- Abbreviation: ROS

Agency overview
- Formed: December 3, 1990

Jurisdictional structure
- Operations jurisdiction: Italy
- General nature: Gendarmerie;
- Specialist jurisdiction: Counter terrorism, special weapons operations; protection of internationally protected persons, other very important persons, or state property;

Operational structure
- Headquarters: 41°56′05″N 12°30′30″E﻿ / ﻿41.9347°N 12.5084°E
- Parent agency: Arma dei Carabinieri

Notables
- Significant operation: Operations against criminal organizations;

= Raggruppamento Operativo Speciale =

Anti-organized crime branch of the Italian Carabinieri

The Raggruppamento Operativo Speciale (ROS), or Special Operations Group, is part of the Italian Carabinieri.

==History==
Founded on 3 December 1990 to coordinate investigative activities against organized crime, it is now the main investigative arm of the Carabinieri, dealing with organized crime and mafia. The ROS reports directly to the Carabinieri General Command.

It was created from the remains of the Special Anti-terrorism Unit, built up in the 1970s by General Carlo Alberto Dalla Chiesa to combat terrorism in Italy. It had centers in Genoa, Naples, Milan, Padua, Rome and Turin. Having defeated the Red Brigades in the 1980s, the Special Anti-terrorism Unit was also employed to investigate organized crime.

==Organization==
The ROS command center coordinates the activities of 26 regional anti-crime sections. The headquarters is organized as follows:

- Commanding Officer
  - Command Office
  - Anti-terrorism Department
  - Violent Crimes Department
  - Technical Investigations Department
  - Telematic Investigations Department
  - Deputy Commanding Officer
    - Central Judicial Police Service
      - Central Service - I Investigative Department (Organized Crime)
      - Central Service - II Investigative Department (Arms and drug trafficking, kidnappings, money laundering, human trafficking)
      - Central Service - III Department (Analysis)
  - six anti-crime units in Turin, Milan, Rome, Naples, Reggio Calabria, and Palermo
  - 20 anti-crime sections in Genua, Brescia, Perugia, Florence, Ancona, Bologna, Padua, Trento, Udine, L'Aquila, Campobasso, Salerno, Bari, Potenza, Lecce, Catanzaro, Messina, Catania, Caltanissetta, and Cagliari
  - three anti-crime teams in Livorno, Nuoro, and Foggia

The staff of the ROS is extremely specialized and 75 percent of its personnel are officers and non-commissioned officers of the Carabinieri. The other quarter of its members are lower-ranking police officers. In order to encourage synergy with the territorial units, the staff of the ROS often attends professional refresher courses and conferences with the Polizia di Stato and the Guardia di Finanza.

==Operations==

Among the investigative methods used by the ROS, one of the most effective and dangerous for the investigator is the undercover infiltration of gangs used in investigations into narcotics, kidnapping, money laundering, and the smuggling of arms, ammunition and explosives.

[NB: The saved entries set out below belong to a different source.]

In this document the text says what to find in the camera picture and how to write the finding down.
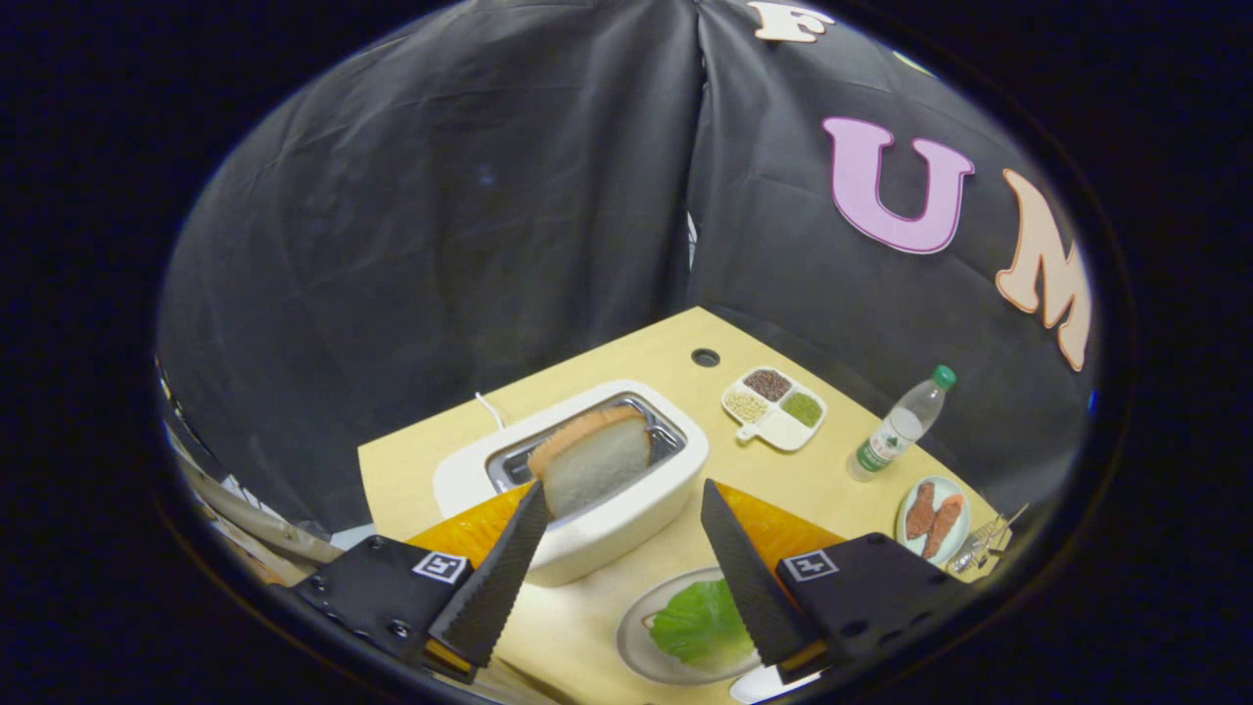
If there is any white toaster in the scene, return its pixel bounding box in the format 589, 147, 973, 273
432, 379, 710, 588

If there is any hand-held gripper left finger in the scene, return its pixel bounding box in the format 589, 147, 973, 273
292, 480, 551, 684

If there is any white divided condiment dish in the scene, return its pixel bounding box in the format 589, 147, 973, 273
721, 366, 828, 452

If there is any clear water bottle green cap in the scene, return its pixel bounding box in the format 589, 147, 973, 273
847, 365, 957, 483

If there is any plain white bread slice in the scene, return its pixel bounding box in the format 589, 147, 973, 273
528, 405, 653, 520

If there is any pale blue oval plate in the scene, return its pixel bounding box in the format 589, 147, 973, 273
895, 476, 972, 567

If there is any white curved dish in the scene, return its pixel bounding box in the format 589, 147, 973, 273
729, 666, 823, 704

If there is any black backdrop cloth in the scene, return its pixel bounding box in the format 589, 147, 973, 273
157, 0, 1099, 540

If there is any green lettuce leaf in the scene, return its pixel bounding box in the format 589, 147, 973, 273
650, 578, 757, 669

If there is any round beige plate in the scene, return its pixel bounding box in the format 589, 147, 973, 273
616, 566, 784, 685

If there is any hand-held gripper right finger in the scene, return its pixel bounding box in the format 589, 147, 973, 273
700, 478, 975, 684

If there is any wire mesh utensil basket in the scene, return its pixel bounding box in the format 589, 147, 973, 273
947, 514, 1009, 574

Buried in a recent 158-page U.N. report on how terrorists use the Internet is the so-called "protocol of a systematic approach". The protocol, authored by Raggruppamento, is significant because it has been implemented by authorities across the world, according to the United Nations. The document outlines the stages law enforcement agencies should go through when conducting electronic surveillance of suspects: first, by obtaining data and “cookies” stored by websites like Facebook, Google, eBay and PayPal; second, by obtaining location data from servers used by VoIP Internet phone services (like Skype); then, by conducting a “smart analysis” of these data before moving on to the most serious and controversial step: intercepting communications, exploiting security vulnerabilities in communications technologies for “intelligence-gathering purposes,” and even infecting a target computer with Trojan-horse spyware to mine data.